Improving their principal stadia with other people’s money so that they can direct their finances to coaching and development?

That ain’t bat-proverbial crazy. More like bat-proverbial savvy.

Galway deserve better

Earlier this month, former Galway manager Jarlath Cloonan spoke passionately to this newspaper about what he perceived to be his county’s mistreatment at the hands of Leinster. It was he who first raised the prospect of approaching Munster to join them instead.

Before taking a phone call, Cloonan initially made his sentiments known in an email. “Galway hurling should now be fully integrated into Leinster and because of the county’s unique position try something new (should be tried),” he wrote.

“The failure to see the opportunities playing top class hurling championship games in a city like Galway on a regular basis would do for the game of hurling, is unbelievable.”

Ennis’s Cusack Park and especially Waterford’s Walsh Park have also been denied plenty of championship fare but for largely logistical reasons.

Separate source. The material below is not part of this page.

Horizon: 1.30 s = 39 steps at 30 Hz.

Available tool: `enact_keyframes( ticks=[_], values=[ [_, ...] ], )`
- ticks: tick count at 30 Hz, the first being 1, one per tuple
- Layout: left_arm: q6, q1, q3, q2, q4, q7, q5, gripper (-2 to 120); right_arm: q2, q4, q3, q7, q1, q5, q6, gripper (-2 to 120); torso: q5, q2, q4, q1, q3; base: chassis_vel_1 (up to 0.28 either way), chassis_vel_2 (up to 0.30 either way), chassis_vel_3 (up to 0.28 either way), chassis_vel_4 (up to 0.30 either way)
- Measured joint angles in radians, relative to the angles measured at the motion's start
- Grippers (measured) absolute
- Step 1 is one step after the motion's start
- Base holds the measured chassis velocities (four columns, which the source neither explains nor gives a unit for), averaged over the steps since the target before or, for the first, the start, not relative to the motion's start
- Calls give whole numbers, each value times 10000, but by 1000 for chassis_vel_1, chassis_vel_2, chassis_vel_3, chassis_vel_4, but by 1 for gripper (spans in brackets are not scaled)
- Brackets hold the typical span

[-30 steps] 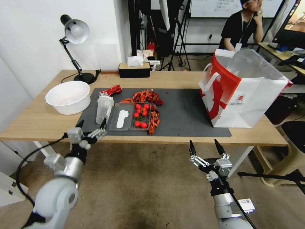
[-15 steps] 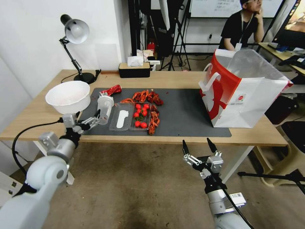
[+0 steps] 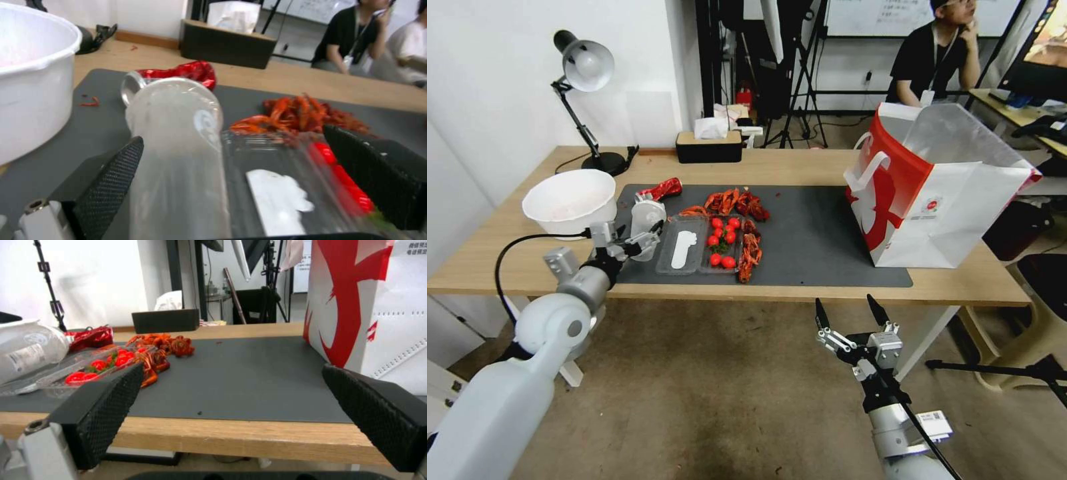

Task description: Pick up the trash from the table and place it into the takeout bag.

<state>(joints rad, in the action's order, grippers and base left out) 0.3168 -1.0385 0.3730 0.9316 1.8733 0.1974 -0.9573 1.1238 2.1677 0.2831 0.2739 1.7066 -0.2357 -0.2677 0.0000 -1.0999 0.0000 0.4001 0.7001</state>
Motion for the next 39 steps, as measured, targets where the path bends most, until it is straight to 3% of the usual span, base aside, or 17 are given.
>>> enact_keyframes(
  ticks=[12,18,24,39],
  values=[
    [473,1250,-802,-1,-957,320,482,100,84,-119,41,87,-59,119,100,100,1,-1,0,0,-1,0,0,0,0],
    [750,1533,-988,103,-1269,416,419,100,82,-198,129,142,-66,138,124,100,0,-1,0,0,-1,0,0,0,0],
    [1324,1632,-1040,219,-1341,923,21,100,82,-238,158,174,-65,146,126,100,0,-1,1,-1,-1,0,0,0,0],
    [1487,1809,-1191,145,-1591,1470,-488,48,188,-419,94,184,-86,252,124,100,3,-2,2,-3,-3,0,0,0,0]
  ],
)
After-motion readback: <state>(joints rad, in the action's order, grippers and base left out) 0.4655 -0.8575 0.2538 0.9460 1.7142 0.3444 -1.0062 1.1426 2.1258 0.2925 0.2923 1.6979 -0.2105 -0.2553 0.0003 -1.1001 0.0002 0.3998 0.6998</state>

Pearse Stadium may not be easy to get to and games there can too often be dictated by the elements but it remains a suitable stadium in which to host games.

By next year it will be seven seasons since Galway last enjoyed a home championship game. For a county with the capability of staging most SHC matches, that’s a galling statistic. But then that is only part of the problem.

Once accommodating, Leinster now treat Galway as second-class citizens, happy to host their money-spinning seniors but fearful of their underage strength.

If a resolution can’t be found with Leinster, it will be a victory for self-interest. It won’t just be a defeat for Galway, but for hurling.

GAA left dangling again as AFL rule the roost

Yesterday’s news that Ireland and Australia will renew the two test series Down Under in November next year had been touted for quite some time.

For the travelling party, it will make the long journey more worthwhile and after the success of the one test occasions in Perth in 2014 and Dublin last year it’s the correct decision.

What doesn’t feel so right is that the GAA were once again left dangling by their Australian counterparts.

It wasn’t just referee Eddie Kinsella who was of the understanding the trip to Australia was to take place this year: Joe Kernan’s management team fully expected to be heading that way too.

But just like 2009, the AFL pulled out with the GAA able to do nothing but be patient.

For Kinsella, who was set to officiate but now can’t as he will be over the age limit in 2017, it’s a shame but in the grander scheme of things it again highlights that it’s the professional organisation who call most, if not all, of the shots.

In truth, the GAA haven’t shown the same enthusiasm as the AFL to arrange a test in the US and the 2019 series will take place in Ireland.

But as their clubs’ scouting of the best Gaelic football talent indicates, if the AFL don’t already hold the aces they’ll take them.